Data entries:
——
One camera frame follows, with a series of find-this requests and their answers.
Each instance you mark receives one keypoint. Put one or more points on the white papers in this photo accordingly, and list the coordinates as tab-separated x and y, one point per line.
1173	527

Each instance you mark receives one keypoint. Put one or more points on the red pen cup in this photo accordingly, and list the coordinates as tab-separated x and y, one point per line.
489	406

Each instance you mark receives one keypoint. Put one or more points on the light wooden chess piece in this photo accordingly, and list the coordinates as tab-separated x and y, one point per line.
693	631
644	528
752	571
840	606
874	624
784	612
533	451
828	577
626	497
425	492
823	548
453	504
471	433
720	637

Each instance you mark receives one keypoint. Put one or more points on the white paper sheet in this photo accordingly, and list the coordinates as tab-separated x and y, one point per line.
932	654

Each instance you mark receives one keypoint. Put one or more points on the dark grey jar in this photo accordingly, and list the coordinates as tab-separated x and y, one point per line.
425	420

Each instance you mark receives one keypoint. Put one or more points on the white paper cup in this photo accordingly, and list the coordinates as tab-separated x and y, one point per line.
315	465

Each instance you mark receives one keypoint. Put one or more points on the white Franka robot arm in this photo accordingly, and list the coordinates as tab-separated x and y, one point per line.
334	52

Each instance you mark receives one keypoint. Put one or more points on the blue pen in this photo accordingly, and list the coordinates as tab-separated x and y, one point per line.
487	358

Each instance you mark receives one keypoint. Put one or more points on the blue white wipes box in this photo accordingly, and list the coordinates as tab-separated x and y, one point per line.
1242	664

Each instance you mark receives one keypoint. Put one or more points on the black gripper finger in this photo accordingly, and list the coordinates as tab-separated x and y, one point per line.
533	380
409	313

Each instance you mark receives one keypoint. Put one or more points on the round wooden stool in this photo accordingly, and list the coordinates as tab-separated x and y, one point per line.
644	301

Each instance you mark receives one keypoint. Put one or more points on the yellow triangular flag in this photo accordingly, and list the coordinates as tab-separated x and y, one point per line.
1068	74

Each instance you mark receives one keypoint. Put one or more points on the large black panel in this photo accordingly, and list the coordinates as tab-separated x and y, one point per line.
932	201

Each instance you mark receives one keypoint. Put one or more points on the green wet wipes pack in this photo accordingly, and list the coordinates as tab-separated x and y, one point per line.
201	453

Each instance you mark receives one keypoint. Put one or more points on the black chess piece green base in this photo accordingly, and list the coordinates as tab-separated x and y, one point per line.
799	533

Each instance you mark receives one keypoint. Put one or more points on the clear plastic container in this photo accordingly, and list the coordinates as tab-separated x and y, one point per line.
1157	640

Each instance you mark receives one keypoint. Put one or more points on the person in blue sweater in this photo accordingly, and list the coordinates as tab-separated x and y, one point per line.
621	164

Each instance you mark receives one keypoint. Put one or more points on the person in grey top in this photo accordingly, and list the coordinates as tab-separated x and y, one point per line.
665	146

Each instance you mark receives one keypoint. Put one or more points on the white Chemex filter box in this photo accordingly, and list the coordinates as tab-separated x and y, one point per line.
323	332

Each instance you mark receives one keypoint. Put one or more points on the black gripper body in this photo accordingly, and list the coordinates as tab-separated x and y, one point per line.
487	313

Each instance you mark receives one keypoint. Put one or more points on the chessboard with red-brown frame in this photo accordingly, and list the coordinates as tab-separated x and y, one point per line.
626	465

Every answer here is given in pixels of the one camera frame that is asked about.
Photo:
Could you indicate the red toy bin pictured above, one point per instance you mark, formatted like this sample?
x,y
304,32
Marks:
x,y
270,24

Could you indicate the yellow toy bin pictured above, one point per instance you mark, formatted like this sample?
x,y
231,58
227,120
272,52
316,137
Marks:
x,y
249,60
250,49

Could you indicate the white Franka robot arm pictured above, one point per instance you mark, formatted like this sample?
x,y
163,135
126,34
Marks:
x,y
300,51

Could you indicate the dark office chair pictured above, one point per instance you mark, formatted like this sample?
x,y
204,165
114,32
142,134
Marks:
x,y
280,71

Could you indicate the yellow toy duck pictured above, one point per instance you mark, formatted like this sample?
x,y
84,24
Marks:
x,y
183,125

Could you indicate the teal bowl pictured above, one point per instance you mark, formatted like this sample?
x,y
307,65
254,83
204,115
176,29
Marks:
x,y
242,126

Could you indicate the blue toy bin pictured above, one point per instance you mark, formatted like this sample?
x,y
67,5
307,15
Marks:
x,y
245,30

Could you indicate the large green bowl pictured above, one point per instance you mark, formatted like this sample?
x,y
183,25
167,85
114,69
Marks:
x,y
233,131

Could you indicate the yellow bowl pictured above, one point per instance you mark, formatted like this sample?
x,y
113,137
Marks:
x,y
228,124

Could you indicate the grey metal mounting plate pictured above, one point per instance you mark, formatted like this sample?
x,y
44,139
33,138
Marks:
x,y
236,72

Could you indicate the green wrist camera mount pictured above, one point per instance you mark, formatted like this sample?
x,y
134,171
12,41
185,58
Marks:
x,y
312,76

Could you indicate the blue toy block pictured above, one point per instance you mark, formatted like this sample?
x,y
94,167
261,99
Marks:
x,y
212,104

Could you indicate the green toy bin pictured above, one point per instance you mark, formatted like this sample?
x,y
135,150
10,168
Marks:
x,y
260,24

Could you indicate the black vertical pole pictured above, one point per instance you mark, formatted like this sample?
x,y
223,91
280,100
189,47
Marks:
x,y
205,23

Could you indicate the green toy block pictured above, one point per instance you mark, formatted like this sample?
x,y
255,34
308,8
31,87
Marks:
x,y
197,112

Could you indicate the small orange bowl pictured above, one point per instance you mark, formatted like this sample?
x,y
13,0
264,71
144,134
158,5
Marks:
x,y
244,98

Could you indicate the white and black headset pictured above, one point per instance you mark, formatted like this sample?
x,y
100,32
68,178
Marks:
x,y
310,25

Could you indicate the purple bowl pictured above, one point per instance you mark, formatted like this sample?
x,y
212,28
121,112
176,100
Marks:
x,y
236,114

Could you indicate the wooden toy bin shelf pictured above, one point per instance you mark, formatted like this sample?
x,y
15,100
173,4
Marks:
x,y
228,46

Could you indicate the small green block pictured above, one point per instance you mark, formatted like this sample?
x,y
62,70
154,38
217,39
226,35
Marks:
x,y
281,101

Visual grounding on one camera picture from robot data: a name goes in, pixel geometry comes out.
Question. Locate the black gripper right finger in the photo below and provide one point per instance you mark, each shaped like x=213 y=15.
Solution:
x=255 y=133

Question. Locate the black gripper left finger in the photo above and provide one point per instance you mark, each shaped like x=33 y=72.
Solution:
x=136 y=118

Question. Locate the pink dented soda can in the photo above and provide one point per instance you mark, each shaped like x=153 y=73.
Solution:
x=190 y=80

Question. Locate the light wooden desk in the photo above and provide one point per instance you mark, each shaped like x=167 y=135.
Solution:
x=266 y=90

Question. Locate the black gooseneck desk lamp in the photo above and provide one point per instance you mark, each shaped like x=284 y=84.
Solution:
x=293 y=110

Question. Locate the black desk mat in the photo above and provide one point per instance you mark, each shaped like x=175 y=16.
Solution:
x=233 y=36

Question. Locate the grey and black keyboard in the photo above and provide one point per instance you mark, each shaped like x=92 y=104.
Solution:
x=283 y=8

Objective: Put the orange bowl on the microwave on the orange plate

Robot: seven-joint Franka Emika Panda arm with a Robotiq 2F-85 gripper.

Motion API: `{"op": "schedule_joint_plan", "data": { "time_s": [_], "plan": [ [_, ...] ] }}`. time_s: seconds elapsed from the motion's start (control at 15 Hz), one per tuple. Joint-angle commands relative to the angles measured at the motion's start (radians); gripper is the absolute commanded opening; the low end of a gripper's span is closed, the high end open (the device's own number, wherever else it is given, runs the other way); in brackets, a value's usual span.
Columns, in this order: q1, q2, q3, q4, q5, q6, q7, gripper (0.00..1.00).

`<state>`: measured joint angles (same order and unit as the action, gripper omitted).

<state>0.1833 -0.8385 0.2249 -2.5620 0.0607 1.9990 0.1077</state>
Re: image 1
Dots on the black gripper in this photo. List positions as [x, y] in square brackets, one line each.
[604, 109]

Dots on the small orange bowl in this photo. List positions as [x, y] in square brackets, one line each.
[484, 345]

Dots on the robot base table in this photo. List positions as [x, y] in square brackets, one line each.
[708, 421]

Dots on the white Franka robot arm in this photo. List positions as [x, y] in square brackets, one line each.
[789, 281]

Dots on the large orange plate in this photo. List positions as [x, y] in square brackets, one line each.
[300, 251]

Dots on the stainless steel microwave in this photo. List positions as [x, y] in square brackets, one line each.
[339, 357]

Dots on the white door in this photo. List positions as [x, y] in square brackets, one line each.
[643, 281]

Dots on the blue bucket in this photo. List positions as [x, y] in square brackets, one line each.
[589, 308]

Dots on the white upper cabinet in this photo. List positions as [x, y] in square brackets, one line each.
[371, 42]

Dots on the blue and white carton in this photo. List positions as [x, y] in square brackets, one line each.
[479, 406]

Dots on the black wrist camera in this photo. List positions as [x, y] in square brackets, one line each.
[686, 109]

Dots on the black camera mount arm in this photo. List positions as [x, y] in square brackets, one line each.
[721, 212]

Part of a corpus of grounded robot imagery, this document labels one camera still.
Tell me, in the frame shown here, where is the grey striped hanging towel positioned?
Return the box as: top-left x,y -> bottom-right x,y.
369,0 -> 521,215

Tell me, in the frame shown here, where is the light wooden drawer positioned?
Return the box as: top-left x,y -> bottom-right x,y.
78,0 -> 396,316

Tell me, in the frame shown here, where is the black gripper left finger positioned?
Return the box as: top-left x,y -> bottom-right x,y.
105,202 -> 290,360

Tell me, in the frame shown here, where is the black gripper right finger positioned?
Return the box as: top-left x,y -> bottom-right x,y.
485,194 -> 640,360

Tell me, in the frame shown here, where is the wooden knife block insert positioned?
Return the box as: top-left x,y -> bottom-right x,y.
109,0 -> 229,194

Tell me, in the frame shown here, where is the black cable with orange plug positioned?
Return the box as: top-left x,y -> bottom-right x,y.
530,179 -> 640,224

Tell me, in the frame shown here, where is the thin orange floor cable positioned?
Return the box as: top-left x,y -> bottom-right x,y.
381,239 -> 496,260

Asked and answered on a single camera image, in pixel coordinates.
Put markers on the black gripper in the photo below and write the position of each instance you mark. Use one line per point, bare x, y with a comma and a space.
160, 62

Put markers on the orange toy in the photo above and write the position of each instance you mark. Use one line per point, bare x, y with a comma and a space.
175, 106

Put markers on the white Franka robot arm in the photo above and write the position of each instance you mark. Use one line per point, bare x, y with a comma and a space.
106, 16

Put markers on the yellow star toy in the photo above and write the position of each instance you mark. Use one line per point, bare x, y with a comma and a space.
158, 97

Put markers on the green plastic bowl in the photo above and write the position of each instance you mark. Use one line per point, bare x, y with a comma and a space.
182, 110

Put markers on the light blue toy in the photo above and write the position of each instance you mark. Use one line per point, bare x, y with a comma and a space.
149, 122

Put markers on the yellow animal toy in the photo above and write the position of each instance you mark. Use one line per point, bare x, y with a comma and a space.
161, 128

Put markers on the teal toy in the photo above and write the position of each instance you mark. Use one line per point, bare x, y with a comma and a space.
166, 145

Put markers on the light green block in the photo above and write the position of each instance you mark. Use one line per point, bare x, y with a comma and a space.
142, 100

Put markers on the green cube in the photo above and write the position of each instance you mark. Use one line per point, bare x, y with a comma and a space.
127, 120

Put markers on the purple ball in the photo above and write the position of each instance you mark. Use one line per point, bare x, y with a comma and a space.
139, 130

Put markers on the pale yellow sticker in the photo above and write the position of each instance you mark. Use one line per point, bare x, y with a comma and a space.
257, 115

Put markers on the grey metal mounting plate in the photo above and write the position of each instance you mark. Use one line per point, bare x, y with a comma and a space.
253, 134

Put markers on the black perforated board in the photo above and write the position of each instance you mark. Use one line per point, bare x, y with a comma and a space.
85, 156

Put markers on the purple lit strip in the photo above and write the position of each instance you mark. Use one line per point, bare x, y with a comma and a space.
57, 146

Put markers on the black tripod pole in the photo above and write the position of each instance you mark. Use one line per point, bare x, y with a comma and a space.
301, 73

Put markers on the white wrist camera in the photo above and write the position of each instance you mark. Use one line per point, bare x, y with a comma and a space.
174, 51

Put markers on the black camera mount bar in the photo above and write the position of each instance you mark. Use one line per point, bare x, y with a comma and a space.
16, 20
——
Work task: Scan the entries above. Copy each line that has the string "positioned".

Written response:
Tell me, in the frame shown here, where is the grey striped hanging towel positioned?
Tell me, in the frame shown here, where is the light wooden drawer positioned?
Tell me, in the frame shown here, where is the black gripper left finger positioned?
Tell me, in the frame shown here, where is the black gripper right finger positioned?
Tell me, in the frame shown here, where is the wooden knife block insert positioned?
Tell me, in the frame shown here, where is the black cable with orange plug positioned?
Tell me, in the frame shown here, where is the thin orange floor cable positioned?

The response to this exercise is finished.